>>>
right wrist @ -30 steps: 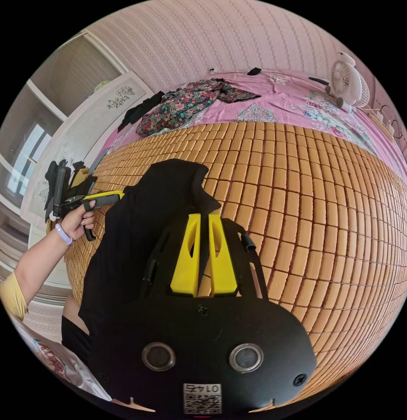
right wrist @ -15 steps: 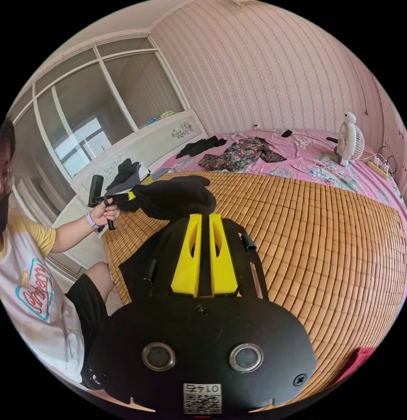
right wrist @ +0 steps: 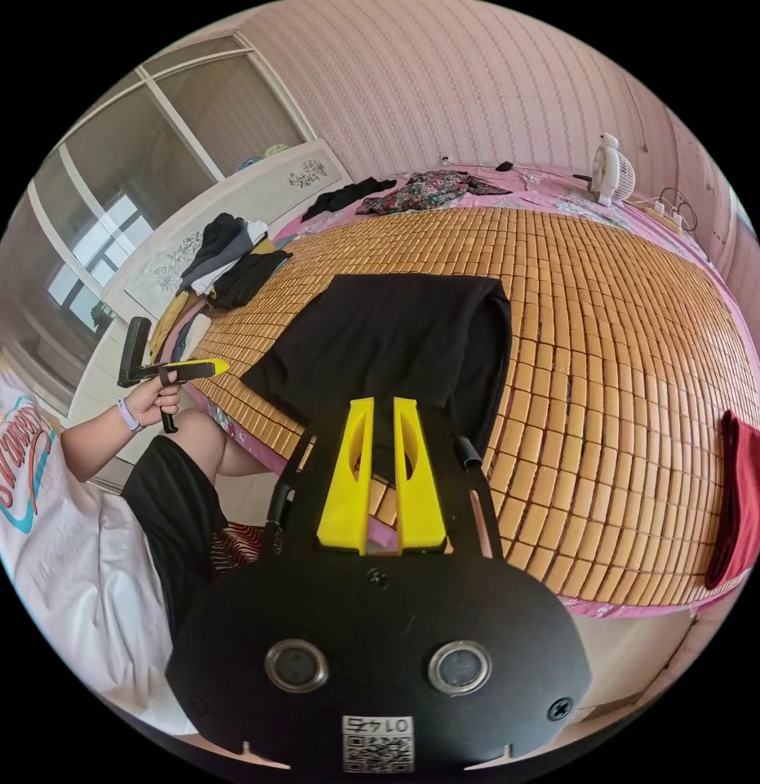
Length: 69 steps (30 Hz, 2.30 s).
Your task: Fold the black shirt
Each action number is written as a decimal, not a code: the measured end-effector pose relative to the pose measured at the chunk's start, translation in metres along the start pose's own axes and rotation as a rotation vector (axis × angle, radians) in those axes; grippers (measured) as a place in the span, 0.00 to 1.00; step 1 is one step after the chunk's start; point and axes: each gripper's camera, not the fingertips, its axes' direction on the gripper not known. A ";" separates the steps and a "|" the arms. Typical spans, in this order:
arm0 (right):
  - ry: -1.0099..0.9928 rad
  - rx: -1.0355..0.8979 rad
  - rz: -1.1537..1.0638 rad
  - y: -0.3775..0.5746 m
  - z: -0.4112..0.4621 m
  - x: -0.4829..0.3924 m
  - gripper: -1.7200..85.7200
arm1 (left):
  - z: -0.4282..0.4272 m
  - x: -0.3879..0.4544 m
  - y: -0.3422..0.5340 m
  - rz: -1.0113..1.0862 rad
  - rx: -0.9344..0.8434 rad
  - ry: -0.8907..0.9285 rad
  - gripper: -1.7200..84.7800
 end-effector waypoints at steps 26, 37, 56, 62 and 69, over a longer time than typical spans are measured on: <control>0.436 -0.917 -0.637 -0.256 0.385 -0.071 0.02 | 0.209 0.186 0.042 0.571 -0.111 -0.201 0.01; 0.458 -0.641 -0.479 -0.246 0.322 -0.052 0.02 | 0.211 0.170 0.031 0.397 -0.257 -0.038 0.01; 0.193 -0.285 0.374 -0.012 -0.004 0.107 0.11 | 0.208 0.288 0.092 0.713 -0.081 -0.046 0.20; 0.042 -0.149 0.438 -0.001 -0.068 0.126 0.05 | 0.242 0.321 0.098 0.861 -0.133 -0.127 0.24; -0.204 0.060 0.414 -0.014 -0.157 0.131 0.04 | 0.285 0.345 0.095 0.892 -0.187 -0.178 0.19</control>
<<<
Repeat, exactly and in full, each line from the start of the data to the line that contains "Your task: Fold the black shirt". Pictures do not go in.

Result for this task:
right wrist @ -30 steps: 
right wrist @ -15 steps: 
right wrist @ +0 steps: 
Length: 69 steps (30 Hz, 2.30 s).
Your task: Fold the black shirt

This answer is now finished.